Au large de la Nouvelle-Aquitaine, un chantier discret mais stratégique vient de franchir une nouvelle étape. RTE et Red Eléctrica travaillent à la future interconnexion électrique France-Espagne par le golfe de Gascogne, une liaison de près de 400 kilomètres entre Cubnezais, en Gironde, et Gatika, près de Bilbao. Objectif : doubler ou presque les capacités d’échanges d’électricité entre les deux pays. Derrière les câbles, les micro-tunnels et les stations de conversion, c’est une pièce importante du réseau énergétique européen qui se construit.

Le chantier n’a rien d’un simple câble posé au fond de l’eau. L’interconnexion électrique France-Espagne par le golfe de Gascogne doit relier le poste de Cubnezais, au nord de Bordeaux, à celui de Gatika, dans le Pays basque espagnol. Selon les données officielles d’Inelfe, la liaison atteindra environ 400 kilomètres, avec quatre câbles de puissance et une capacité de transport de 2 x 1000 MW.
Un projet clé pour les échanges d’électricité
L’enjeu est simple à comprendre : permettre à la France et à l’Espagne d’échanger davantage d’électricité, dans les deux sens, selon les besoins du réseau. Aujourd’hui, la capacité d’échange entre les deux pays est annoncée autour de 2 800 MW. Avec cette nouvelle liaison, elle doit monter jusqu’à 5 000 MW. Dans un système électrique de plus en plus dépendant des renouvelables, de la météo et des pics de consommation, cette flexibilité compte.
Le projet est porté par Inelfe, société commune entre RTE, gestionnaire du réseau français, et Red Eléctrica, côté espagnol. Il s’inscrit dans une logique européenne : mieux connecter les réseaux nationaux pour renforcer la sécurité d’approvisionnement, absorber davantage d’électricité bas carbone et limiter les situations de tension.
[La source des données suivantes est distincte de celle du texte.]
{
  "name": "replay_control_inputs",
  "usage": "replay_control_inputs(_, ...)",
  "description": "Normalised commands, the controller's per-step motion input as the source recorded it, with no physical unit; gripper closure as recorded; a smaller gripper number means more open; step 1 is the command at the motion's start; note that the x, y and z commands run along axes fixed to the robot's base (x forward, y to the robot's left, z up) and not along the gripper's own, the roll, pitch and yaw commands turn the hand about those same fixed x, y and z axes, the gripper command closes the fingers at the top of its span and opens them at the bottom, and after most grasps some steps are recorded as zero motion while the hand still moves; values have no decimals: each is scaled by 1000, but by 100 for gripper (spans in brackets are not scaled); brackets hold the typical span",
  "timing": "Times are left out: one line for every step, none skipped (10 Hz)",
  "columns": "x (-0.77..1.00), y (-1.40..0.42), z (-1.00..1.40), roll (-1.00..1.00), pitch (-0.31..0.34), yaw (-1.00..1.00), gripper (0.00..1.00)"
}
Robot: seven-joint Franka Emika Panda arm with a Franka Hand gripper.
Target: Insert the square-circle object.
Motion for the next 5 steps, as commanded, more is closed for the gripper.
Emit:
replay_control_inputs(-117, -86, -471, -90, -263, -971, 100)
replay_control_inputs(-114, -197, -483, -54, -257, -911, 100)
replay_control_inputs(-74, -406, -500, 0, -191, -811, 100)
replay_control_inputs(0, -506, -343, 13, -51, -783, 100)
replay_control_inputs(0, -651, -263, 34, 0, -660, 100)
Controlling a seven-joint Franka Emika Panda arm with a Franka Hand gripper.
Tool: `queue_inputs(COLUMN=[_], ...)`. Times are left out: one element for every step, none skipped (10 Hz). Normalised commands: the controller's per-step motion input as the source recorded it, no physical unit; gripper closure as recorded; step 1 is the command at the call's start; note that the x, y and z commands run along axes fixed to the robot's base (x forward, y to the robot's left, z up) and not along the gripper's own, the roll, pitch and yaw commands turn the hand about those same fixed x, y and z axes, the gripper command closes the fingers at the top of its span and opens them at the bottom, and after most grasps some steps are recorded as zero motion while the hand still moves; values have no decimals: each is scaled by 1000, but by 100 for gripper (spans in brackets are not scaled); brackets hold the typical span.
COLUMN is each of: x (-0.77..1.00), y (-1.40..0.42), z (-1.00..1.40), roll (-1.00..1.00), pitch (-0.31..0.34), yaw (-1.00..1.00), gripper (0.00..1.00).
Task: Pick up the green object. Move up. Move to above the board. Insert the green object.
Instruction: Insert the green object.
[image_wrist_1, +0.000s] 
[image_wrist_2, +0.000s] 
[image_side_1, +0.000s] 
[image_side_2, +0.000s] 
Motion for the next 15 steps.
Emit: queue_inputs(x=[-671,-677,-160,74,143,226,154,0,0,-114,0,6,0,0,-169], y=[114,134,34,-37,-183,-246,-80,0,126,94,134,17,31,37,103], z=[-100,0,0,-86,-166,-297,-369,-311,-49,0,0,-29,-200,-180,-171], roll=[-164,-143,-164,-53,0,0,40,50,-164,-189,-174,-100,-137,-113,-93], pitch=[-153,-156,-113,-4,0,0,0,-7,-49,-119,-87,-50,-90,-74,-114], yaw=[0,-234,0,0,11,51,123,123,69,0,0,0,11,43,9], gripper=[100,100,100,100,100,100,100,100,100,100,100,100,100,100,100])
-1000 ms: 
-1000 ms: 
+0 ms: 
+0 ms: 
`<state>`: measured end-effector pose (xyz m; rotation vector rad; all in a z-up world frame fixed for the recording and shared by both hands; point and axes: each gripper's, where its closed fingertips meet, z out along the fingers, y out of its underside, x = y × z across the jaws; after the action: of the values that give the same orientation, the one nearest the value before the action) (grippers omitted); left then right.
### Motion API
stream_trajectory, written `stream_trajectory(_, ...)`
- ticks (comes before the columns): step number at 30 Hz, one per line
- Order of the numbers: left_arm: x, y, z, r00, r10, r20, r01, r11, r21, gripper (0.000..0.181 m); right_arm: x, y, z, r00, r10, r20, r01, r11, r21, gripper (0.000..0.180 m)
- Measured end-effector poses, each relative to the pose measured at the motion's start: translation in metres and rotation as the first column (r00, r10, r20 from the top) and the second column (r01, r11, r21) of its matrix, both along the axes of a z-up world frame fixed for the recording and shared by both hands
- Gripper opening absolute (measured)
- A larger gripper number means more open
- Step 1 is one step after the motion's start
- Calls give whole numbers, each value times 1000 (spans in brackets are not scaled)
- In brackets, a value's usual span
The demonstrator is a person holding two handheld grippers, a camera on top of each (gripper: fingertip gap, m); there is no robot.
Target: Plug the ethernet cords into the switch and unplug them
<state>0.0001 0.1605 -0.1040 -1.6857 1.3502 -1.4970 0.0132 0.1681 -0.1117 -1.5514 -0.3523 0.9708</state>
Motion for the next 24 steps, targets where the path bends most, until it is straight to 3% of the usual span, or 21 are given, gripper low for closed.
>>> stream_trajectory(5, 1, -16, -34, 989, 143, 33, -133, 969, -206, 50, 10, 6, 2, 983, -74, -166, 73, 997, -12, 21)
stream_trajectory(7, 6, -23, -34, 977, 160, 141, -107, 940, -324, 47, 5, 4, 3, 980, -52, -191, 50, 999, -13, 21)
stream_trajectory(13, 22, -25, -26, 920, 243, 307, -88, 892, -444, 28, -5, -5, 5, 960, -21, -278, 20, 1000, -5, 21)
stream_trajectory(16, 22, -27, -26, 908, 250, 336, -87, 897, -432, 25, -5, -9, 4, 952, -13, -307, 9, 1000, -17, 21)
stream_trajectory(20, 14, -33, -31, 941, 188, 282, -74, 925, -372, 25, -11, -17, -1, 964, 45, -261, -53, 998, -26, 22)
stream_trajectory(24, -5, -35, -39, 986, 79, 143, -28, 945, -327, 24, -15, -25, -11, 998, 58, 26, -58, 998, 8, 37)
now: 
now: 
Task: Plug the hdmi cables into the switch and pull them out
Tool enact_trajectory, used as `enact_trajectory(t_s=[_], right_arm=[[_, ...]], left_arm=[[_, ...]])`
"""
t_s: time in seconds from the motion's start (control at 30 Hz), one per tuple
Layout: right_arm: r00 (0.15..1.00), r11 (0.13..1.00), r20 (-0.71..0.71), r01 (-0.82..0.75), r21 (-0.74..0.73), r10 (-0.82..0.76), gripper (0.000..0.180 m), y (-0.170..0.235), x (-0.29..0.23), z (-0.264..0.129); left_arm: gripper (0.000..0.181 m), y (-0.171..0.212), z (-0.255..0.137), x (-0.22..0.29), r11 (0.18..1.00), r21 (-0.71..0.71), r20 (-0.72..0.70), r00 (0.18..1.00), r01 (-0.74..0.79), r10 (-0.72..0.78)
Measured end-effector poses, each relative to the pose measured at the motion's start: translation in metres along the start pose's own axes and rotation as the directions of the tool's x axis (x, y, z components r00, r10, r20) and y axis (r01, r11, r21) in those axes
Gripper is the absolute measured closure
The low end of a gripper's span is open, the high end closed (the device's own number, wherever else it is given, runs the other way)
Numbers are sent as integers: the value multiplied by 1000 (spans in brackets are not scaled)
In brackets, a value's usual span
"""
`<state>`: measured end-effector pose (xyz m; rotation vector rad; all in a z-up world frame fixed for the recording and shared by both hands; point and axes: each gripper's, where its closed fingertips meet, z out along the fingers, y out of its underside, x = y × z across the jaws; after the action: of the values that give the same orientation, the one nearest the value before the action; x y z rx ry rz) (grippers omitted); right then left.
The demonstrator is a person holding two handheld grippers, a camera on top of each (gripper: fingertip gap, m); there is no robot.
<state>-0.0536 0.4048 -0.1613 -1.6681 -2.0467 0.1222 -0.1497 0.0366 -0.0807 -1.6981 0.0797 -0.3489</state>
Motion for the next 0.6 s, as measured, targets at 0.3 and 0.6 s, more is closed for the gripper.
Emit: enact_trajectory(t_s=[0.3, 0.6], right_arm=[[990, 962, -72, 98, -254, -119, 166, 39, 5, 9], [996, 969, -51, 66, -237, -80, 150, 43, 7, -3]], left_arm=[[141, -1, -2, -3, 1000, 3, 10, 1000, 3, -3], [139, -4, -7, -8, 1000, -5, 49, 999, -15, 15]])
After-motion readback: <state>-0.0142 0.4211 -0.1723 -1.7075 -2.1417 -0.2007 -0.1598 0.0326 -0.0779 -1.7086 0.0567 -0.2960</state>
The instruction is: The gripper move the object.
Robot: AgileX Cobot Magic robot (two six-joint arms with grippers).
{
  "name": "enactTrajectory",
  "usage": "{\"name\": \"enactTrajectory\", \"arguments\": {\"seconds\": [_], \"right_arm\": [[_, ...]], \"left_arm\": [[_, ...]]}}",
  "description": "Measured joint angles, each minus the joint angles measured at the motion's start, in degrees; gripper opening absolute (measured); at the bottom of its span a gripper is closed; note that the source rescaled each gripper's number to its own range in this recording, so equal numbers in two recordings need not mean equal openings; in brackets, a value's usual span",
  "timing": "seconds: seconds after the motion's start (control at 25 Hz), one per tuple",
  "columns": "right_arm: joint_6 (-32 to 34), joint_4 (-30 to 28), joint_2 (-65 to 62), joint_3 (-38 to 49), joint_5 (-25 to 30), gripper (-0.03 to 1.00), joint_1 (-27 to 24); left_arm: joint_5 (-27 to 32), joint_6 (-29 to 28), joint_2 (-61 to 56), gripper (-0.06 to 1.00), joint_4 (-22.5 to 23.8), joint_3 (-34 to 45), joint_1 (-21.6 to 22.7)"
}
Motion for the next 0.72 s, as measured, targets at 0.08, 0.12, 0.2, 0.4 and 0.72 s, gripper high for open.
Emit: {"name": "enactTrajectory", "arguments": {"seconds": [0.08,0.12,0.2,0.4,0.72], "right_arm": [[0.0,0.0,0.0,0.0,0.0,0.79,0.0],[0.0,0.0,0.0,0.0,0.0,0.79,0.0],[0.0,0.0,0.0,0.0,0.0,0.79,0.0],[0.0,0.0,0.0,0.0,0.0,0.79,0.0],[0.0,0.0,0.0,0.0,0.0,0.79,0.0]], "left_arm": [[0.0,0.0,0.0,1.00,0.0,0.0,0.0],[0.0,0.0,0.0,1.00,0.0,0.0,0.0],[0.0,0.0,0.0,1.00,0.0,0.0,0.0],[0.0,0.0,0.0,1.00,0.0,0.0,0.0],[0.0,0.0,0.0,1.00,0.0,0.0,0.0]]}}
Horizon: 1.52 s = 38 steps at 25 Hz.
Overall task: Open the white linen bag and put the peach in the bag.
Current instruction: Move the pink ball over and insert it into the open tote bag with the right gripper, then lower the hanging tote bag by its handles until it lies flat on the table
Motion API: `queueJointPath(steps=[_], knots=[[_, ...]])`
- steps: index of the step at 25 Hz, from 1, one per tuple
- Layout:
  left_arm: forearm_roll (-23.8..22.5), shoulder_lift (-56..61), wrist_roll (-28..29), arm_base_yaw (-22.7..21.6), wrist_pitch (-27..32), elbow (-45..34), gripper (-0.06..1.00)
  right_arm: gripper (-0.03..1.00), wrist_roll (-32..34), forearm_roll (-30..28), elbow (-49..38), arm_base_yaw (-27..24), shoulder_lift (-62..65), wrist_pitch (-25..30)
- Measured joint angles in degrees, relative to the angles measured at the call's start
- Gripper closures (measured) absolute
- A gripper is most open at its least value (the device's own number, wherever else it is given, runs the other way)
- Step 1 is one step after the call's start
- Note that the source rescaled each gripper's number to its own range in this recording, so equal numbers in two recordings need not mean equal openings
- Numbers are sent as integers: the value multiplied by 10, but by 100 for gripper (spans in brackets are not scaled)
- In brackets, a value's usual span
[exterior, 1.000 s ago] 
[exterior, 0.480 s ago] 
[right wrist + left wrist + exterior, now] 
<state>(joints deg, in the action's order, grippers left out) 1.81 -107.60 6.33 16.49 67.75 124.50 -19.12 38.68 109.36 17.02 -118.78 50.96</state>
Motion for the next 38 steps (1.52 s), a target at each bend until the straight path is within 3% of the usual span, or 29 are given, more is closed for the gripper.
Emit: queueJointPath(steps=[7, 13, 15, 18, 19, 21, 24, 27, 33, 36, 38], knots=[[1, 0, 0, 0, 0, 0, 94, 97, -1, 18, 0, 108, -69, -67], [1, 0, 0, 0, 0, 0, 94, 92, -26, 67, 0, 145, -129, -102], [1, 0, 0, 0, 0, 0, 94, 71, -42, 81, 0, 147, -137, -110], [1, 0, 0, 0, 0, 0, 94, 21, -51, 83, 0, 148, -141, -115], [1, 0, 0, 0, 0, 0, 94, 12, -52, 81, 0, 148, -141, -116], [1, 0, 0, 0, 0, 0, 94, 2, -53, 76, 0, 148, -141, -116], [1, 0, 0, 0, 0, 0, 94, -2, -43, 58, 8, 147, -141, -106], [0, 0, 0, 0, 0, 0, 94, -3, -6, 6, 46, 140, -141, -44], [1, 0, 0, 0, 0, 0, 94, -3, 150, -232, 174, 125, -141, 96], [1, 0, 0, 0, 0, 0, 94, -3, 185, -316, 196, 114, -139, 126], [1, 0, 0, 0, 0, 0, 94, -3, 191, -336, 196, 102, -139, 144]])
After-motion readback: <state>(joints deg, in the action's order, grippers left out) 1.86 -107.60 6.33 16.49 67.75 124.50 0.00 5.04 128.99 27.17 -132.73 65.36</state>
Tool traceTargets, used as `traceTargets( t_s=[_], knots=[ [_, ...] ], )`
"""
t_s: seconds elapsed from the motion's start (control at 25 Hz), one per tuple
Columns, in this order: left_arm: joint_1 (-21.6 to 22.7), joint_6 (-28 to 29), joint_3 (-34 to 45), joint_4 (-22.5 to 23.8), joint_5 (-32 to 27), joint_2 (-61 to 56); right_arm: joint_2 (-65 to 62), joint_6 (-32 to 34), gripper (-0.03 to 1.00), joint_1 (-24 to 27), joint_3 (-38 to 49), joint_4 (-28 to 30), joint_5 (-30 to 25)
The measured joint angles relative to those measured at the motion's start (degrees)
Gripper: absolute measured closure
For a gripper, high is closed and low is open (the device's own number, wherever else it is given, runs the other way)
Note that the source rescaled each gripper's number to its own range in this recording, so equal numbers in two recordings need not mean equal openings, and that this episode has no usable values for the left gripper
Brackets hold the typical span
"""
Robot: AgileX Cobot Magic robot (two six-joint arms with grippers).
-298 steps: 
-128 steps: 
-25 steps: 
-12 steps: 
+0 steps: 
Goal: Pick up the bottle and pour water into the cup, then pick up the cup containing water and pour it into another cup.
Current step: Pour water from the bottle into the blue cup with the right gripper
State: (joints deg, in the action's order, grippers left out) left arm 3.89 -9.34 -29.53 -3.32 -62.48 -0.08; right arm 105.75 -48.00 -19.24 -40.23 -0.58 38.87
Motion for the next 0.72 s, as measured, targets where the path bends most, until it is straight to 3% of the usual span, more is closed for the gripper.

Cubnezais, Le Porge, Capbreton : ce que cela change localement
Côté français, la Gironde est directement concernée. À Cubnezais, le site de la future station de conversion est en chantier. Sur le littoral, les micro-tunnels aux atterrages du Porge, en Gironde, ainsi que ceux de Seignosse et Capbreton dans les Landes, sont annoncés comme terminés. Les câbles électriques et optiques doivent être déroulés à l’intérieur des fourreaux installés, tandis que les travaux souterrains se poursuivent jusqu’en 2027.
La partie maritime doit se dérouler par étapes entre fin 2025 et 2027. Elle consiste à installer quatre câbles de puissance et des câbles à fibres optiques, utiles aux échanges d’informations entre les stations. Le calendrier officiel prévoit des essais à partir de mi-2027, pour une mise en service définitive en 2028.
Un chantier technique, mais aussi très surveillé
Ce type d’infrastructure demande de la patience. Le tracé a fait l’objet de plusieurs phases de concertation, sous l’égide d’autorités publiques, avec des réunions, des ateliers et des enquêtes. Le passage dans le golfe de Gascogne, le contournement du gouf de Capbreton, les travaux sur le littoral et l’intégration de la station de Cubnezais ont nourri de nombreuses discussions. Inelfe assure que des moyens spécifiques sont mobilisés pour limiter les impacts sur l’environnement, les activités économiques et la vie des territoires.

Pour la Nouvelle-Aquitaine, ce chantier a donc une double lecture. Il y a le volet très concret, visible par les travaux à terre et en mer. Et il y a l’enjeu de fond : faire de la région un point de passage majeur entre les réseaux électriques français et espagnol. Un projet peu spectaculaire au quotidien, mais essentiel pour accompagner la transition énergétique et la stabilité du réseau européen.
Dans les prochains mois, les opérations en mer devraient rendre le chantier plus visible. Reste que son intérêt se mesurera surtout une fois les câbles raccordés : lorsque l’électricité pourra circuler plus largement entre les deux pays, selon les besoins du moment.